Did they pursue a case when they had too little evidence to prove it satisfactorily? A Hail Mary pass to maybe get a settlement? Possibly. That doesn’t mean they didn’t believe in the case, only that they failed to prove it.

While I see no way this case can or should (legally speaking) be resolved in favor of the Kirby Heirs, I did find the argument compelling: That Stan Lee treated Kirby’s work like spec work that could be approved or rejected on delivery, where he would receive work he had never discussed and was free to accept or reject (thus removing “instance and expense”).

But it is an argument that could only have succeeded when Kriby was alive.

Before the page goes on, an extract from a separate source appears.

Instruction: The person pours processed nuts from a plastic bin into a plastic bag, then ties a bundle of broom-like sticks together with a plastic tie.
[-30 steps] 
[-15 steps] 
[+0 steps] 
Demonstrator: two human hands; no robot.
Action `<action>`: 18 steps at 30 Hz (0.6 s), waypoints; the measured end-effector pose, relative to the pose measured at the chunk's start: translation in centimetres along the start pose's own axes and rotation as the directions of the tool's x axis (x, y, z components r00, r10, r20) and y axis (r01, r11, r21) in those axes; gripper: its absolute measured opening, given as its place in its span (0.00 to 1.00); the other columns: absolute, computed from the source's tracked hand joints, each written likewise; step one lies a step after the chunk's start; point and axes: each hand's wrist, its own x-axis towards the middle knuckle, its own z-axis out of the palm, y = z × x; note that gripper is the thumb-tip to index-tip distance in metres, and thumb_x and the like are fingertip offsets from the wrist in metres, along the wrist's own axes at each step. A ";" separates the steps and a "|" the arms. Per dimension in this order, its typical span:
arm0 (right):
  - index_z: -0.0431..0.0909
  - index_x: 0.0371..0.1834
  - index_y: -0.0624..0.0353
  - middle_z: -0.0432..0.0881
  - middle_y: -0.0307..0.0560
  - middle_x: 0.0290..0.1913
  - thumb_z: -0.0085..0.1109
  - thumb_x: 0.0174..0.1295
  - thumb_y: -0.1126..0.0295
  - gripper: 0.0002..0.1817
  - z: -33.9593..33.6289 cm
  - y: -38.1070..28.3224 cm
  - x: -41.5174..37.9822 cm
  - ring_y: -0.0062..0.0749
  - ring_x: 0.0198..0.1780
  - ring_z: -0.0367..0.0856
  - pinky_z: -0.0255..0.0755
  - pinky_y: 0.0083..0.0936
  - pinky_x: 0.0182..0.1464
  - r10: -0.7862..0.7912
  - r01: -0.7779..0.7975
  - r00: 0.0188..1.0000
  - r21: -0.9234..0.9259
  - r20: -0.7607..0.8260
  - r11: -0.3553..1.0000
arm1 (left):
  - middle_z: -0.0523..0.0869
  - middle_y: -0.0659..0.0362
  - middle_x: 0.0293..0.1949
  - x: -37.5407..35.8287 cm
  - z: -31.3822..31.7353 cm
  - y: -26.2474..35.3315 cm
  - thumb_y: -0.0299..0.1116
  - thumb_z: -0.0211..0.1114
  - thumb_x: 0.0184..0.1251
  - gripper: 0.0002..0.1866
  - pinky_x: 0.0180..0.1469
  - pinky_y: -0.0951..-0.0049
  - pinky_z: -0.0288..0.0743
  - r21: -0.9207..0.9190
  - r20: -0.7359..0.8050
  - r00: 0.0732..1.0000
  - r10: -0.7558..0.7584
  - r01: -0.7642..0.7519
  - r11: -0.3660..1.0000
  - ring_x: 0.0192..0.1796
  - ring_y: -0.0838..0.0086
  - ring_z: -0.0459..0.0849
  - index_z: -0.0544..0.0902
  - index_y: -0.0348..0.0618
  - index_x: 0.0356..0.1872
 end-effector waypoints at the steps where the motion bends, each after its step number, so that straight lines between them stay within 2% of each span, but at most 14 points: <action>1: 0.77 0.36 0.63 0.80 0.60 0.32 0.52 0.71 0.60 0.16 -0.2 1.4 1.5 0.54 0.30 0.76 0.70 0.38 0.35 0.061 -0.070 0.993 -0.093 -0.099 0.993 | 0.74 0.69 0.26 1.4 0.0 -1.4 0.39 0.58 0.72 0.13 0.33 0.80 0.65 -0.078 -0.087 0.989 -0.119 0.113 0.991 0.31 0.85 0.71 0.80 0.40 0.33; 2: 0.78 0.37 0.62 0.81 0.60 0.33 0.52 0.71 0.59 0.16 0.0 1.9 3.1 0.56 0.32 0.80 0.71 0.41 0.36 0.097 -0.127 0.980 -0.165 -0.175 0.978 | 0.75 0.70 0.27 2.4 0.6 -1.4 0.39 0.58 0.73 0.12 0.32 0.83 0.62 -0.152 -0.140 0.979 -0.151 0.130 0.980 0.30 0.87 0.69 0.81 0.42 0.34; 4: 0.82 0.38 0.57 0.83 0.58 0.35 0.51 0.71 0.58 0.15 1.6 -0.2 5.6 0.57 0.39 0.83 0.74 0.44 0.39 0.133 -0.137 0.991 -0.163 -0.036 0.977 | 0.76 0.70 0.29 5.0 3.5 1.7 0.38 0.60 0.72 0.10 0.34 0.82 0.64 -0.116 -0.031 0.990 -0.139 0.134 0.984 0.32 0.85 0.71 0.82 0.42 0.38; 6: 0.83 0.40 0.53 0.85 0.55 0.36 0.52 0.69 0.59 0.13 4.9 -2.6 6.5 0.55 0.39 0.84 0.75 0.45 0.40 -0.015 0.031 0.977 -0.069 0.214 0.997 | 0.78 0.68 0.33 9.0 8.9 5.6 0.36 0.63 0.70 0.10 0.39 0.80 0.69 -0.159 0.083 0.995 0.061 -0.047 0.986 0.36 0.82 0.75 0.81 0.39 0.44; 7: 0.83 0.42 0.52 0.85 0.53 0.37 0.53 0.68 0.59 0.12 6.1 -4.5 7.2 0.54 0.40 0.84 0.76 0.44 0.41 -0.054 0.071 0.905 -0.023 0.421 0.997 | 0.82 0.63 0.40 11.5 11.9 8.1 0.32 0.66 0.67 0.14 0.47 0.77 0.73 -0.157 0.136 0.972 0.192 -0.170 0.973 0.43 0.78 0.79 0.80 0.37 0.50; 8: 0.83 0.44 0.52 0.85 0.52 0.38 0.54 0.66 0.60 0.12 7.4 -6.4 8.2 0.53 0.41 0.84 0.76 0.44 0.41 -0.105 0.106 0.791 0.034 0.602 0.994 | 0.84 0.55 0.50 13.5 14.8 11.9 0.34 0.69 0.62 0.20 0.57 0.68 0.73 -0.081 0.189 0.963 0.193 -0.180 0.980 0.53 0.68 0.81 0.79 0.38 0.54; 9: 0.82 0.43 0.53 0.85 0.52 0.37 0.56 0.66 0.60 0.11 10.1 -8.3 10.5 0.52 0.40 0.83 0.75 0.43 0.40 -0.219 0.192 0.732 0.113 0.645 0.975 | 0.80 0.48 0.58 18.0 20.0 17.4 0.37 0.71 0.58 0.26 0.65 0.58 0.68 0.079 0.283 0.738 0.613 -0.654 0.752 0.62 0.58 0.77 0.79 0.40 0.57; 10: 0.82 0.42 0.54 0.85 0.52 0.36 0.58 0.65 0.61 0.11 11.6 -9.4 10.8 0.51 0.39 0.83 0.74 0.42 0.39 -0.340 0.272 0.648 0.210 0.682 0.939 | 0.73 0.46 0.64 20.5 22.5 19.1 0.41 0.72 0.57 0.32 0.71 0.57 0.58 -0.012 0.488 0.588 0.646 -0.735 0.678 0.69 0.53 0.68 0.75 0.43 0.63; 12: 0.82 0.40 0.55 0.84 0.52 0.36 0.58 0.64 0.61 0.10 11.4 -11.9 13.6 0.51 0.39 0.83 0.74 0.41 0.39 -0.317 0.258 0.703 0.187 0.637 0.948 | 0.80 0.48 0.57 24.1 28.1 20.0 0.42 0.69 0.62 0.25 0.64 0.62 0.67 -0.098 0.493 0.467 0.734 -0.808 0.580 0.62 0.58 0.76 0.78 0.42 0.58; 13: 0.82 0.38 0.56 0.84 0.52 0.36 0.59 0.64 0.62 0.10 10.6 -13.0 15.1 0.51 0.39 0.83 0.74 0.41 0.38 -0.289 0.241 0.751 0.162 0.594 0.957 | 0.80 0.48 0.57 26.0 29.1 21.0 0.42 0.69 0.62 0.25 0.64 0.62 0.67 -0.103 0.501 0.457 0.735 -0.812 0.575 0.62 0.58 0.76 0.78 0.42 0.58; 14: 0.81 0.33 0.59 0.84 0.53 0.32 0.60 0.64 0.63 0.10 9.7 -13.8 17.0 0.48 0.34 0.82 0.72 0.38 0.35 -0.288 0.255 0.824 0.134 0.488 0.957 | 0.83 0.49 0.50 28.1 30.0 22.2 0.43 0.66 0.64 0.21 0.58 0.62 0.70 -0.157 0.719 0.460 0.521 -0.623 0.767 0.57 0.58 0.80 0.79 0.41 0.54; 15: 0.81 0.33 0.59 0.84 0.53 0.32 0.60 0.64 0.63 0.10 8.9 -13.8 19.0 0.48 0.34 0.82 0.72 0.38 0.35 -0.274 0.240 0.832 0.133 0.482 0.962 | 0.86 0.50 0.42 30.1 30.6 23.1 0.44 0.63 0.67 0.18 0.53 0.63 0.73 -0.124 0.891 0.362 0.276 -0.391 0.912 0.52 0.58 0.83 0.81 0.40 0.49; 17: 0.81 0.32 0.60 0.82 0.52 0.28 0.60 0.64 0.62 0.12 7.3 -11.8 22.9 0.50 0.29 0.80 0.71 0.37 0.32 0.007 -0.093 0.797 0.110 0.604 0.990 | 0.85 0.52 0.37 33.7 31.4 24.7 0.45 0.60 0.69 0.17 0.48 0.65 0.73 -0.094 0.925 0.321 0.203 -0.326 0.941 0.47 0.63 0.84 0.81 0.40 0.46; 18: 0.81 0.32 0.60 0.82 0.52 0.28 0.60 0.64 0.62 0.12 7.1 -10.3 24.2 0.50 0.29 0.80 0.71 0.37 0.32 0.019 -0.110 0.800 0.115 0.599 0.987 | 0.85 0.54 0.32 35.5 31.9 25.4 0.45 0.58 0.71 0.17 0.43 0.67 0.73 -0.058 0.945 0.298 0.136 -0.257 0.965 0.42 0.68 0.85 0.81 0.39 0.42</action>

If, however, any other artists at the time worked under similar conditions and are able to testify to that fact and provide similar supporting testimony, they might have a case. Unfortunately the only people who might reasonably be surmised to have had such working conditions with Stan are either dead or Steve Ditko.

So, no lawsuit, then.

I sincerely doubt this will go to the Supreme Court, and if it does, the chances of it being resolved in favor of Marvel are so strong that Disney’s legendary ruthless lawyers won’t see it as a reason to settle, but rather as an opportunity to strengthen the defenses of corporate IPs.

Bill Williamson

April 4, 2014 at 9:24 am

I can certainly see the pro-corporate side here. People are concerned that if this lawsuit is successful, rights issues could make things complicated with regards to Kirby’s characters continuing to appear in current Marvel Comics. People are resentful because they think the Kirby family is going to screw up ‘art’ just so they can make money.

But, like people have said, Kirby’s heirs deserve just as much of the pie as Kirby did. Marvel and DC make billions off of Kirby’s work. Kirby barely saw a penny of that money. If he were still alive people would have no qualms about him suing Marvel for his fair share, why should it be any different for his children and grandchildren?